Can someone help me understand how indexing works?

acosmichippo · 27 February 2025 07:11

I have tried looking through the manual, user guides, searching the forum, etc. and have been unable to find any info about indexing.

tldr; Do edited files (or files deleted and replaced with the same name) need to be re-indexed in a particular way?

I have recently done some compressing of videos (same file names before and after). I expected this to cause a very large delta on the next backup, but after indexing the amount of data in the backup seems relatively small – so small i’m worried that the index is just based on file names, thus ignoring all the compressed videos. But i also thought that the whole point of dedup was to analyze files on a deeper level than just the file name. Or is that only done on the initial detection of each file? what happens if a file is edited?

Anyway, any info would be much appreciated.
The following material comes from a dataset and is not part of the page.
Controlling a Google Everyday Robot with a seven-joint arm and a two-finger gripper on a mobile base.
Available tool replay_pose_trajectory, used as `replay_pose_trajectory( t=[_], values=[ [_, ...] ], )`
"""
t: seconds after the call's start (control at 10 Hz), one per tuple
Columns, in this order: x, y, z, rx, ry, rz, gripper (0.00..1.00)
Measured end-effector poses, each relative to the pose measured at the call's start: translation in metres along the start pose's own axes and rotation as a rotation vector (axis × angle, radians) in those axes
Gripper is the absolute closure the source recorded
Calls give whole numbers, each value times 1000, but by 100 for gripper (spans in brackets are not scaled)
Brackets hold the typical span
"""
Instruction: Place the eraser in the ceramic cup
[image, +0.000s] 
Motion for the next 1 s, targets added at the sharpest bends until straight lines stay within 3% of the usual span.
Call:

Droolio · 27 February 2025 12:16

Not in a particular way. Duplicacy will detect a file was modified via its timestamp since the last backup, and re-chunk the entirety of that file.

Any similarities within will produce the same chunk hash, and therefore skip uploading since it already exists. Any differences will be uploaded as new chunks.

If you’re compressing videos, this should result in an entire re-encode of the video stream, so should result in pretty close to 100% delta.

So you may wanna check your re-encodes were actually saved in the correct repository, coz that doesn’t sound right. How are you compressing them? Was was the compression ratio?

You mention ‘indexing’ but not backup - what is the result of a check -tabular after a backup?